ConsumerCoordinator and AbstractCoordinator

  • New states will be introduced (see Rebalance States section above).  The main purpose is to make the background thread drive the poll, and letting the polling thread to invoke the callbacks.
  • Remove HeartbeatThread. Therefore, we won't be starting the heartbeat thread.

    • It will still require a fetch event to poll heartbeat.  As only polling thread issues fetch events, and we want to respect the existing implementation.
  • Timeouts and timers will be reevaluated and possibly removed.
  • while loops will be reevaluated and possibly thrown out.  In the new implementation the coordinator will be non-blocking, and its states are managed by the background thread loop.

Timeout Policy

Please see Java client Consumer timeouts for more detail on timeoutsPlease review https://en.wikipedia.org/wiki/Failure_mode_and_effects_analysis and try to assess potential failures.

Compatibility

The new consumer should be backward compatible.

Alternative

...

Proposals

Fetcher

  • Should we consider larger or configurable prefetch buffer?  Ideally we can tune this param to improve the performance

SubscriptionState

  • some of the fetcher configuration be dynamic

  • Configurable prefetch buffer

SubscriptionState

  • Shared: For the implementation simplicity, the subscriptionState will be shared between the background and polling thread

  • Non-shared: We can make a copy of the subscriptionState in the background thread, and 1. update the state and 2. check for consistency during the poll

2 Channel Implementation

  • We really only use the second queue (ConsumerChannel) for two purposes (see below), so instead we could just hold a reference of those and check them during the poll. (for simplicity)

    • Partition Revocation

    • Error

Others

  • use event to drive the synchronization.

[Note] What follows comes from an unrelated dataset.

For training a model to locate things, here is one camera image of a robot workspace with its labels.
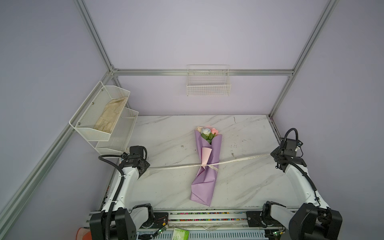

    • There could be out of sync issues, which can subsequently causes in correct fetching, etc..

API Changes

  • Poll returns CompletableFuture<ConsumerRecord<K,V>>Should poll(), internally, return a lazy list/stream, ConsumerRecordStream, so that the API would just execute stream.take().  Each take() performs similar action as poll().

User Adoption

The refactor should have (almost) no regression or breaking changes upon merge.   So user should be able to continue using the new client.